Texts: Michael Hogan, Nezahualcóyotl, Octavio Paz, Léonard Matton, Sara Teasdale
Orchestration: SATB chorus – pno
Year composed: 2016 (arr. 2018)
Premiere: September 15, 2018. Alfred Newman Hall; Los Angeles, California, United States. USC Choir; Christopher Maldonado, piano; Michael Dawson, conductor.
The Simple Life, a set of five songs for choir and piano, reflects on virtues such as justice, generosity, courage, faith, and love. The first song is a setting of Michael Hogan’s “A Tide in the Affairs of Men,” which describes the life of a homeless person in New York City. Hogan uses the ocean as a metaphor for freedom, and juxtaposes it with the imprisoned lifestyle of the homeless.
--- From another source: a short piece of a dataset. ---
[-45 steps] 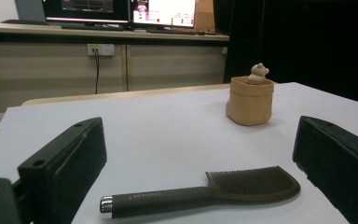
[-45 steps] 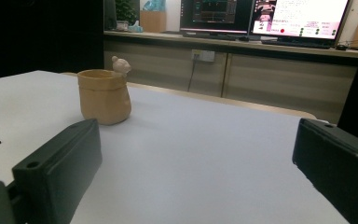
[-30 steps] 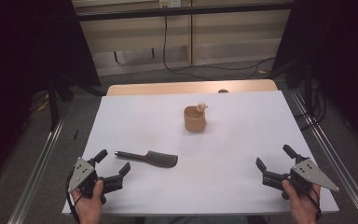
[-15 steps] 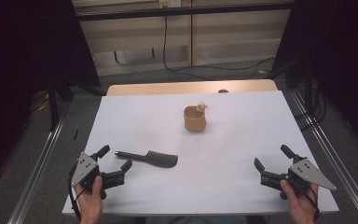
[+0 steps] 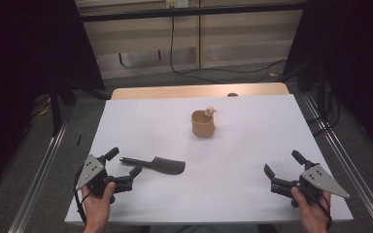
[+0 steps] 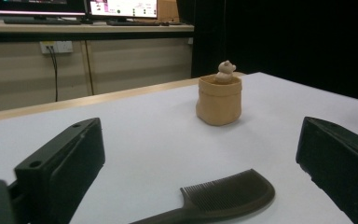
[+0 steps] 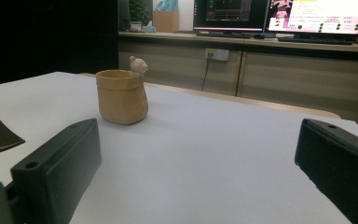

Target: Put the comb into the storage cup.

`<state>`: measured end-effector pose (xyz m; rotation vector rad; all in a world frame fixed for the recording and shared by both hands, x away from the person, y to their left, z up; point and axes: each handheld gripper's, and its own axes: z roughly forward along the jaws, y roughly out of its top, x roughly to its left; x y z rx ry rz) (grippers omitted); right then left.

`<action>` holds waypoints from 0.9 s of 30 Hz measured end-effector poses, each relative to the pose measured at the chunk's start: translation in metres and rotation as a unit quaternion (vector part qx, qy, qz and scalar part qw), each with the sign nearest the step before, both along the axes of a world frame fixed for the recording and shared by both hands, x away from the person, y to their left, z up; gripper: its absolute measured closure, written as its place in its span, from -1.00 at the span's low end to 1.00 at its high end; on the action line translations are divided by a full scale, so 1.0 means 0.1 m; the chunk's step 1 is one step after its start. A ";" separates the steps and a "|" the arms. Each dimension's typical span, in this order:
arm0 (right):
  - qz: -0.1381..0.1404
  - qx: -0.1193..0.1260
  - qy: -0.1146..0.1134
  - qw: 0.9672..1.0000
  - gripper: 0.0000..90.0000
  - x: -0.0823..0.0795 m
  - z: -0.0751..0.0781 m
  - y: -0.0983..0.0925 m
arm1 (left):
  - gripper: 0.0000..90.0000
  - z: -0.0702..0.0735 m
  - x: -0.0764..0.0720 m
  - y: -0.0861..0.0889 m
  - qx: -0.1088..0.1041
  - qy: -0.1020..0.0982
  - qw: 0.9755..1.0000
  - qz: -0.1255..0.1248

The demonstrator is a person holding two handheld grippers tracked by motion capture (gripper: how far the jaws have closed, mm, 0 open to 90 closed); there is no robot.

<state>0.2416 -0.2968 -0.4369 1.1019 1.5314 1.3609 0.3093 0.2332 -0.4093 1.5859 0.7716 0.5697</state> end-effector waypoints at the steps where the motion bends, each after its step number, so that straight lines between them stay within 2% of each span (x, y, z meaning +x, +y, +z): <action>1: 0.000 -0.001 0.000 1.000 -1.00 0.00 0.00 0.00 | -0.98 0.01 0.01 0.00 0.008 -0.005 1.000 -0.001; 2: 0.000 0.000 -0.001 1.000 -1.00 0.01 0.00 0.00 | -0.98 0.04 0.04 -0.01 -0.002 -0.005 1.000 -0.003; 4: 0.000 -0.001 0.000 1.000 -1.00 0.01 0.00 0.00 | -0.97 0.05 0.06 -0.02 -0.005 -0.004 1.000 0.001; 6: 0.001 0.000 0.000 1.000 -1.00 0.01 0.00 0.00 | -0.98 0.06 0.11 -0.04 0.003 0.001 1.000 -0.005; 12: 0.002 0.002 -0.001 1.000 -1.00 0.00 0.00 0.00 | -0.97 0.05 0.19 -0.07 0.007 0.005 1.000 -0.012; 16: -0.001 0.005 -0.004 1.000 -1.00 0.01 0.00 0.00 | -0.94 0.06 0.27 -0.03 0.018 -0.001 1.000 0.005; 24: 0.000 0.007 0.002 1.000 -1.00 0.02 -0.01 0.00 | -0.96 0.06 0.40 -0.02 0.016 -0.011 1.000 0.024; 25: -0.001 0.006 0.003 1.000 -1.00 0.02 -0.01 0.00 | -0.95 0.03 0.45 -0.03 0.015 -0.020 0.999 0.028; 26: -0.001 0.006 0.003 1.000 -1.00 0.02 -0.01 0.00 | -0.95 0.03 0.45 -0.03 0.015 -0.020 0.999 0.028; 27: 0.001 0.006 0.002 1.000 -1.00 0.01 -0.01 0.00 | -0.95 0.00 0.49 -0.04 0.032 -0.015 0.999 0.028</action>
These people are captive to a system that excludes them from society and makes them struggle to obtain food and shelter. “A Tide in the Affairs of Men” encourages us to offer a helping hand to the homeless, so that they can find justice and freedom in their lives.
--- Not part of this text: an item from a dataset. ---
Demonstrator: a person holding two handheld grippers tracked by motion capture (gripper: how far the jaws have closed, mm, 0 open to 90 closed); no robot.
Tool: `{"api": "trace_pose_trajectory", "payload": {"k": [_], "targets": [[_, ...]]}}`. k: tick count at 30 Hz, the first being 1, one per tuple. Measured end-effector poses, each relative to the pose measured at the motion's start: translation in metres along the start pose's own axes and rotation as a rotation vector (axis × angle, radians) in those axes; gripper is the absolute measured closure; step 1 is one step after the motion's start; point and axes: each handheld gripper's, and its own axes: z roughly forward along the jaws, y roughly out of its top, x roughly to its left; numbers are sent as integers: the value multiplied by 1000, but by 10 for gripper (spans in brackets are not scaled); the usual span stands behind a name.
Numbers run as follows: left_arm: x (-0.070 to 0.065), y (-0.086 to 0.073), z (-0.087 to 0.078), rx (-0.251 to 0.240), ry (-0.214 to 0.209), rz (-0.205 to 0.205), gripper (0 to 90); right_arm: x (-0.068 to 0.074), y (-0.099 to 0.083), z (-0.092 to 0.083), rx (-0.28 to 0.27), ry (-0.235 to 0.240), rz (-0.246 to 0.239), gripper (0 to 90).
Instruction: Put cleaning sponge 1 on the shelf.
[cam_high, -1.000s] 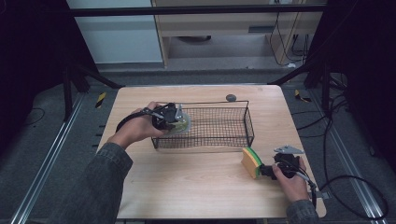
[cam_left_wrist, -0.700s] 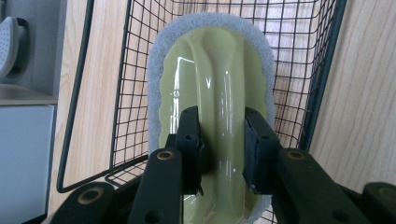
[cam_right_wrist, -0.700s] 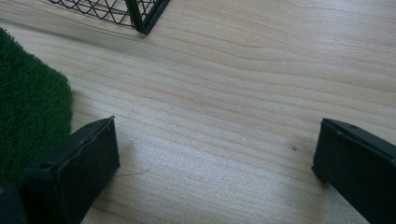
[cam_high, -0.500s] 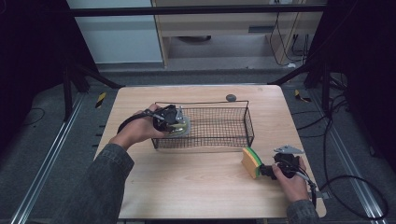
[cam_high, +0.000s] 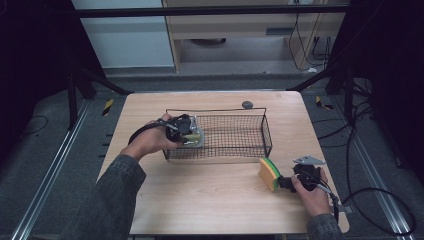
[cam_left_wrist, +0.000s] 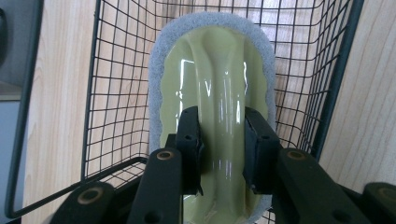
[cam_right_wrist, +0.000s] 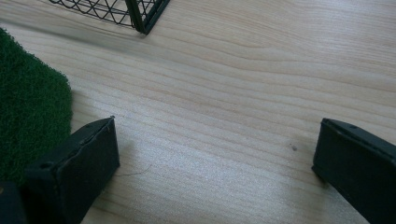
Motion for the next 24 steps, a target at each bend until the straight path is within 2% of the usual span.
{"api": "trace_pose_trajectory", "payload": {"k": [11,24], "targets": [[2,2,9,14,-33,0,703,0,0,0,0,-1,-1,5],[4,3,13,24,-45,-10,683,0,0,0,-1,-1,-2,5]]}}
Nezahualcoyotl was a Mesoamerican poet and warrior who ruled the city of Texcoco, in the Valley of Mexico, during the pre-Columbian era. The second song is a setting of his poem “Ca Tlamati Noyollo” (“My Heart Understands It”). Written in the Nahuatl language, originally spoken by the Aztecs and still widely heard throughout Mexico, “Ca Tlamati Noyollo” invites us to cherish the simple joys in life, like contemplating a flower or hearing a beautiful melody.
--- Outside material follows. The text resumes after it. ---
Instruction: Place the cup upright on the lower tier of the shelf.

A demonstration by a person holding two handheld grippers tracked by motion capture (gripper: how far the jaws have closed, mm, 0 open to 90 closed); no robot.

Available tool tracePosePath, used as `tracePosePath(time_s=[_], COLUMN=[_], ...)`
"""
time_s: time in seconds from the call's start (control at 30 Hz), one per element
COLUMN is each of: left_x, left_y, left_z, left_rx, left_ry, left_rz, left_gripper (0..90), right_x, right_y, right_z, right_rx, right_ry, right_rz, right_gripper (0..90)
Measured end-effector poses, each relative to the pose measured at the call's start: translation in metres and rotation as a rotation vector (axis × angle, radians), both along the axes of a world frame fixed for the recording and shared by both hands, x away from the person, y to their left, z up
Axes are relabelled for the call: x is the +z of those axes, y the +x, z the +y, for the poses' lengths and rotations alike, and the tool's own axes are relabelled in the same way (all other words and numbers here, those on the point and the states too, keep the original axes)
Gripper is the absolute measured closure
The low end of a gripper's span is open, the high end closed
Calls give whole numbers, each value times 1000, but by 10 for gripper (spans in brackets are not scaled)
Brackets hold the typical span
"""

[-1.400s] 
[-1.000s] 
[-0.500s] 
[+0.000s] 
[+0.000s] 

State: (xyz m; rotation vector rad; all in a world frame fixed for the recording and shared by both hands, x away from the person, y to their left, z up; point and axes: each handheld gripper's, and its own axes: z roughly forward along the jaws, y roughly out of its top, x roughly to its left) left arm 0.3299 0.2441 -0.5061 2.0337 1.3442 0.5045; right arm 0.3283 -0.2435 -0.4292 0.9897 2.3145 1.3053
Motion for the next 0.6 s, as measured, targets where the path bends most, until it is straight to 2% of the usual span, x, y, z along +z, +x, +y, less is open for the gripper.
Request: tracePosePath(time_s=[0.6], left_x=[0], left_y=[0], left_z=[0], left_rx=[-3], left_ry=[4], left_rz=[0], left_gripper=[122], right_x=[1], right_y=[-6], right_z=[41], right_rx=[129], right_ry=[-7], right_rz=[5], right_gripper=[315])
The third song is a setting of Octavio Paz’s “La Vida Sencilla” (“The Simple Life”). Its central placement, duration (twice as long than any other song in the work), and dramatic arc make it the heart of this composition. “La Vida Sencilla,” whose English translation gives the title to the work, inspires us to live a generous, humble, and passionate life. The poem functions as a modern-day credo, where Paz reveals his fundamental beliefs about life and death. Near the end of the poem, he asserts that our pivotal mission in life is “to know how to break bread and share it.”
“La Croyance” (“My Faith”), set to a poem by Léonard Matton, follows. The song describes how anchoring one’s life in faith brings light in all its splendor. The final song is a setting of Sara Teasdale’s “Barter,” the first poem in her Pulitzer Prize-winning collection titled Love Songs. In “Barter,” Teasdale challenges us to spend all we have for loveliness. She elaborates on how music, nature, and peace, are “beautiful and splendid things” the world has to offer. I truly believe that in order to live a simple and meaningful life, we must invest all our time and energy in surrounding ourselves with loveliness.
—Juan Pablo Contreras
September 15, 2018. Alfred Newman Hall; Los Angeles, California, United States. USC Choir; Christopher Maldonado, piano; Michael Dawson, conductor.